Quantitative data was collected using an open data kit (ODK) to assess coverage as well as quality of data reporting of maternal and child health indicators. The data collectors were provided 2-day training to use the data collection tool. Descriptive analysis, as well as Pearson's chi square test, were performed on the categorical data to analyse significant difference in coverage of indicators at the baseline and follow-up survey. While for interpreting the improvement in quality of data reporting concordance rates were calculated.

For qualitative data, thematic analysis techniques using manual methods consistent with the recommendations of Strauss and Corbin (17) were adopted for transcribing, de-identifying and coding data. These techniques allowed identification of common themes within the qualitative data, without the constraint of establishing how themes linked together.

Ethical Review

The approval to conduct the study was obtained from the Technical Appraisal Committee, HTAIn, Department of Health Research, India and by the Institutional Ethics Committee of the Indian Institute of Public Health Gandhinagar.
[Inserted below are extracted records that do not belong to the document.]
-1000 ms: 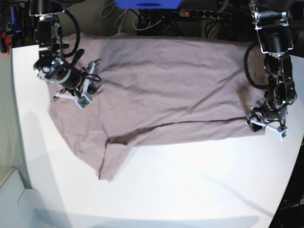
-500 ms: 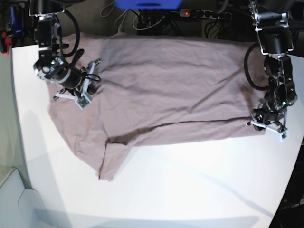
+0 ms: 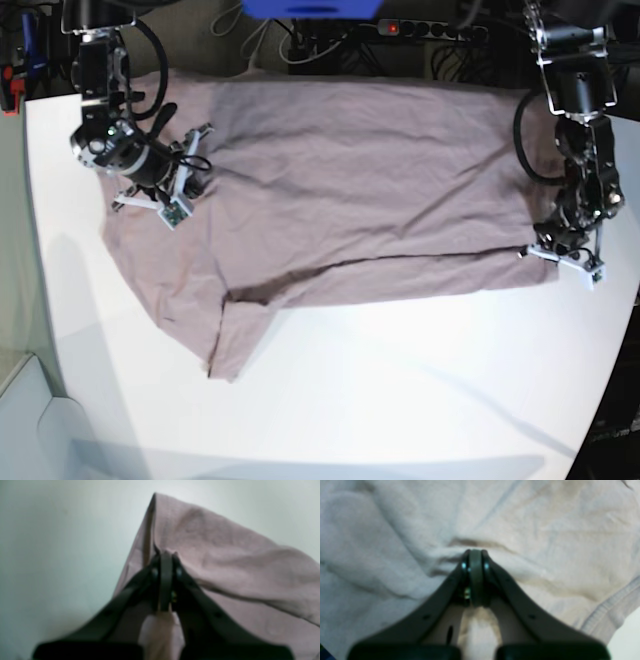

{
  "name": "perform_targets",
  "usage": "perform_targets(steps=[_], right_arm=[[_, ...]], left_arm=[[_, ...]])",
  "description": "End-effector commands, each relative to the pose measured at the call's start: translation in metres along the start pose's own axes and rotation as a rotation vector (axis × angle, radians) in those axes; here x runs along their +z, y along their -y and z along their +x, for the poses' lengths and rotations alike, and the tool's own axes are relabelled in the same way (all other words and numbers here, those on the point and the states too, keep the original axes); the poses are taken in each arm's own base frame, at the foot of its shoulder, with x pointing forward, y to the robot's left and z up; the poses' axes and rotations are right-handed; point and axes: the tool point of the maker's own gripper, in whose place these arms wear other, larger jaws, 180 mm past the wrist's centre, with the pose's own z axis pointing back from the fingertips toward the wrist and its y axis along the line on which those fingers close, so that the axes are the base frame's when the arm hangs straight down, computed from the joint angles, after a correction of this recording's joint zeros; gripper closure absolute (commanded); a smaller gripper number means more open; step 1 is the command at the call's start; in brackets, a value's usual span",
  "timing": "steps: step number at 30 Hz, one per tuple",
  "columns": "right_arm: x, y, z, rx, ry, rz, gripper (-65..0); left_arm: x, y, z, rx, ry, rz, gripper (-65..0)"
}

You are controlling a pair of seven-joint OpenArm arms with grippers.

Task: Layout the t-shirt on the table in an organized manner, then fold the t-shirt properly
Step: 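Hold the collar corner with the right gripper and pull the side taut with the left, then drag the right gripper along the shirt edge toward the hem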

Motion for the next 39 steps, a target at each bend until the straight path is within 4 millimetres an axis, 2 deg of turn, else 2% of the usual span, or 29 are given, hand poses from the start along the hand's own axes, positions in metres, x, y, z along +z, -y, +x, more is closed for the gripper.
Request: perform_targets(steps=[1, 7, 10, 13, 17, 24, 30, 36, 39], right_arm=[[0.003, 0.004, -0.006, 0.016, -0.029, -0.007, 0.0], [0.003, 0.004, -0.006, 0.016, -0.029, -0.007, 0.0], [0.003, 0.004, -0.006, 0.016, -0.029, -0.007, 0.0], [0.003, 0.004, -0.006, 0.016, -0.029, -0.007, 0.0], [0.003, 0.005, -0.006, 0.017, -0.03, -0.008, 0.0], [0.003, 0.005, -0.006, 0.017, -0.031, -0.007, 0.0], [0.003, 0.005, -0.006, 0.017, -0.031, -0.007, 0.0], [0.003, 0.005, -0.006, 0.017, -0.031, -0.007, 0.0], [0.003, 0.004, -0.007, 0.016, -0.033, -0.007, 0.0]], left_arm=[[0.008, 0.005, 0.036, -0.012, 0.092, -0.017, 0.0], [0.021, 0.026, 0.071, -0.025, 0.186, -0.058, 0.0], [0.017, 0.036, 0.076, -0.002, 0.195, -0.072, 0.0], [0.012, 0.032, 0.087, 0.051, 0.204, -0.064, 0.0], [-0.002, 0.027, 0.093, 0.151, 0.181, -0.057, 0.0], [-0.014, -0.006, 0.103, 0.37, 0.215, -0.017, 0.0], [-0.024, -0.006, 0.107, 0.476, 0.21, -0.024, 0.0], [-0.02, 0.003, 0.135, 0.511, 0.254, -0.056, 0.0], [-0.02, 0.004, 0.138, 0.513, 0.26, -0.059, 0.0]])
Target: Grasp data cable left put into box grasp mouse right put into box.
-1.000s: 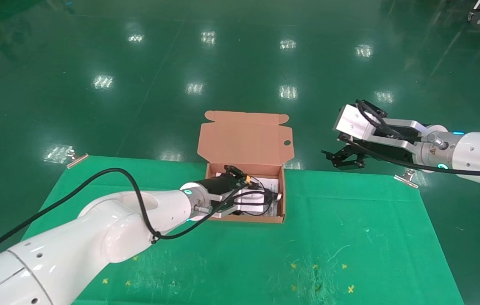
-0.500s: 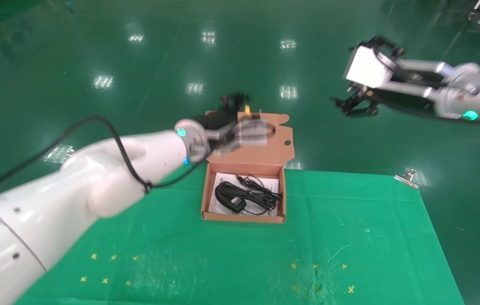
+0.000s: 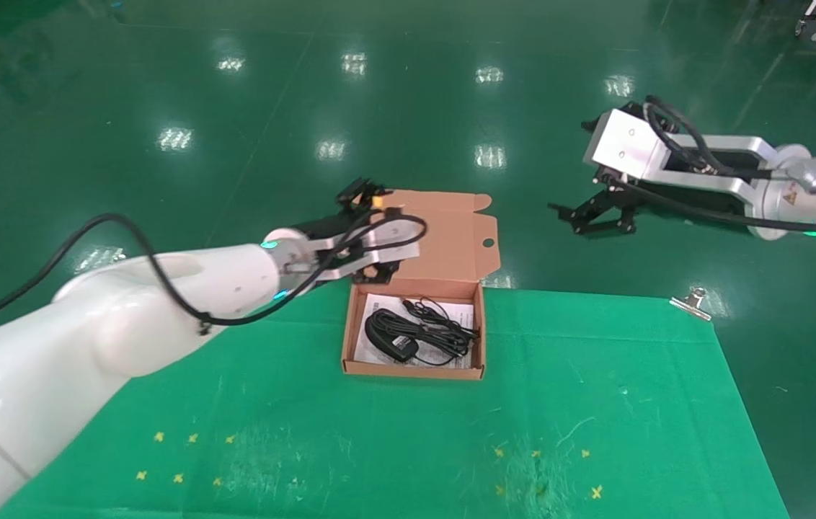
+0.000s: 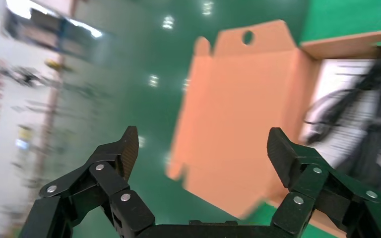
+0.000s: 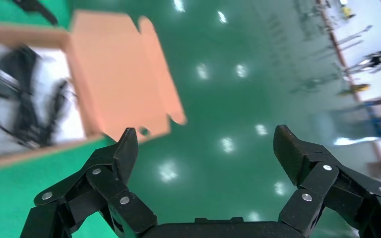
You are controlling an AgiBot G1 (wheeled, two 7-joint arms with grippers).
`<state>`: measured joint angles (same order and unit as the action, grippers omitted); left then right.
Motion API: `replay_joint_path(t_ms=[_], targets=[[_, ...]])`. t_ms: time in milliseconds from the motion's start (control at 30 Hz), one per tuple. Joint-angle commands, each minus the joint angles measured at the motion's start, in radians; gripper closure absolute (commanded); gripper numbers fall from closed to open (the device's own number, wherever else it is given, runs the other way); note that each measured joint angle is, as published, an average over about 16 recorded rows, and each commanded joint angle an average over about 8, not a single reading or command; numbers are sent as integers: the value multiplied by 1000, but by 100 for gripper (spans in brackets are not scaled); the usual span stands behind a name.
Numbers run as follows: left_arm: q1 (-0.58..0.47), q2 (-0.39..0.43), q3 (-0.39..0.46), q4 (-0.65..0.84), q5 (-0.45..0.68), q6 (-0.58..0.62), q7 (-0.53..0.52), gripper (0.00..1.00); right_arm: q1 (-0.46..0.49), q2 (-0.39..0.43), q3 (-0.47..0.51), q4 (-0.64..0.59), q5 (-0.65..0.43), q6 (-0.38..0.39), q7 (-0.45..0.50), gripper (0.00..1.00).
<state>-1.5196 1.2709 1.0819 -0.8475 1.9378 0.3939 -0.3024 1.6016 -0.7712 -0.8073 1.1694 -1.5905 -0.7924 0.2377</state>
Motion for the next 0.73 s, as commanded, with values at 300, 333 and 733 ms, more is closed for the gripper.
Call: replay_joint_path(t_ms=[300, 333, 733], targets=[[85, -126, -154, -84, -231, 211, 22, 0, -105, 32, 105, 23, 171, -140, -10, 0], [94, -139, -169, -92, -255, 232, 24, 0, -116, 35, 116, 25, 189, -154, -11, 0], [184, -272, -331, -180, -498, 454, 47, 0, -226, 69, 226, 49, 369, -301, -21, 0]])
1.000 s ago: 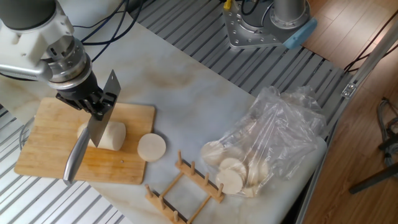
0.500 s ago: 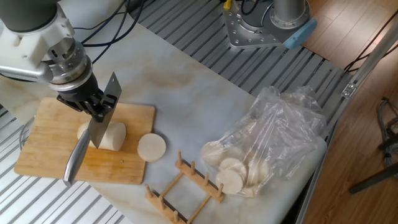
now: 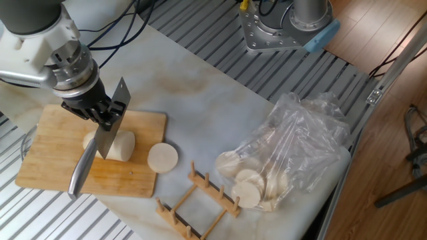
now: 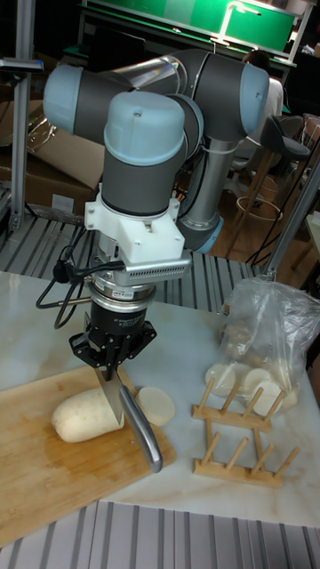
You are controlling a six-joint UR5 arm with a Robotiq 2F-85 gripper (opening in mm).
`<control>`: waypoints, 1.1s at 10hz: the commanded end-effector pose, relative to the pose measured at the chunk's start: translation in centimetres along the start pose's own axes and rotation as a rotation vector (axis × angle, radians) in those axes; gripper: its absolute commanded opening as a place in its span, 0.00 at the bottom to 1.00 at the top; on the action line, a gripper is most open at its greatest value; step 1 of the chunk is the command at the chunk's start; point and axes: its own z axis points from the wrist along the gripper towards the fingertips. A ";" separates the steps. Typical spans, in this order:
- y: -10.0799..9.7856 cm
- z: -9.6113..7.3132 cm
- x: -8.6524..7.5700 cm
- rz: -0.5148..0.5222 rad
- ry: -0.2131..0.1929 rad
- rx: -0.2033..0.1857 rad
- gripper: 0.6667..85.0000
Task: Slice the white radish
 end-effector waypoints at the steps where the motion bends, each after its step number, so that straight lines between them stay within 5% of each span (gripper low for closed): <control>1: 0.1 0.1 -0.3 0.005 -0.009 -0.008 0.01; 11: -0.6 0.9 -0.4 0.016 0.003 0.008 0.01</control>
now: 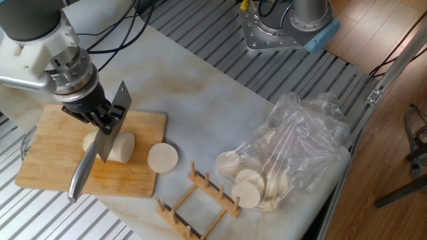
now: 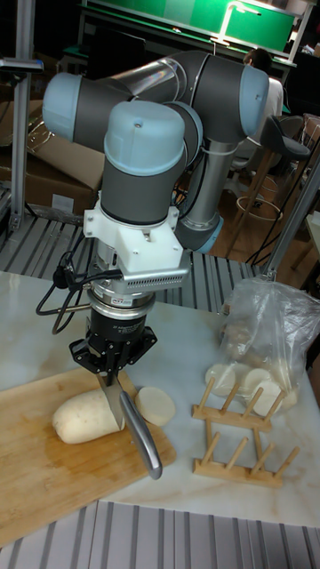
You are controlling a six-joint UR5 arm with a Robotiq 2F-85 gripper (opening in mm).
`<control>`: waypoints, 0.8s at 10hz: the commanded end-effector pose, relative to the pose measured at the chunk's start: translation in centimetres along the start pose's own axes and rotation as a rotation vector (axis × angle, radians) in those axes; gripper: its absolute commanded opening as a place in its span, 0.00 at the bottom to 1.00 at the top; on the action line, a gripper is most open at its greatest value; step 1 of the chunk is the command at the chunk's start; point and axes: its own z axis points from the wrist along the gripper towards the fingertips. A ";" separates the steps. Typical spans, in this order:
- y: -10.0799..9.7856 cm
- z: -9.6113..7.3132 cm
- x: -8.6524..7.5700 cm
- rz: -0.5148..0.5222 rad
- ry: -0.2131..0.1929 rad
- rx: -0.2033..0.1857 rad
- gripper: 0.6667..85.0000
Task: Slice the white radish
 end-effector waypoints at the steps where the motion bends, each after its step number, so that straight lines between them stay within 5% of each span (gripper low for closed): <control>1: 0.1 0.1 -0.2 0.003 -0.009 -0.007 0.01; 8: -0.1 0.4 0.1 0.002 0.003 -0.004 0.01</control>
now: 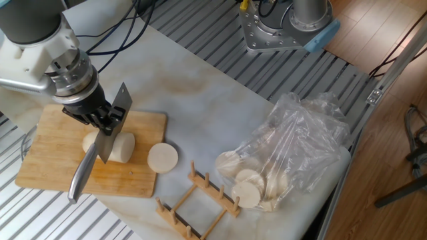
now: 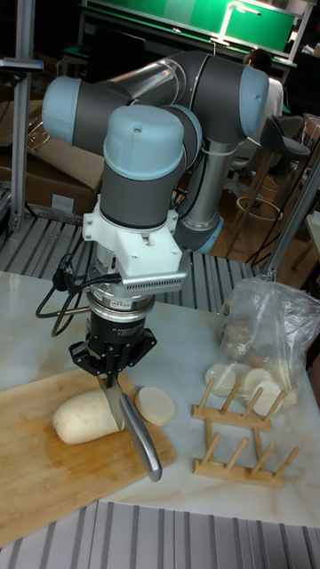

The study participants were included based on their willingness and their readiness to provide written informed consent.

Patient and Public Involvement

Patients or the public were not involved in the design, or conduct, or reporting, or dissemination plans of our research.

Results

Key Findings of the Evaluation Study

Quality of Data Reporting and Coverage of Routine Maternal Health Indicators

We surveyed a total of 215 postpartum women at the baseline of which we could retract the data of only 188 women from the e-Mamta software. During the follow-up survey, we approached 246 postpartum women and could retrieve details of 229 women from TeCHO+ software.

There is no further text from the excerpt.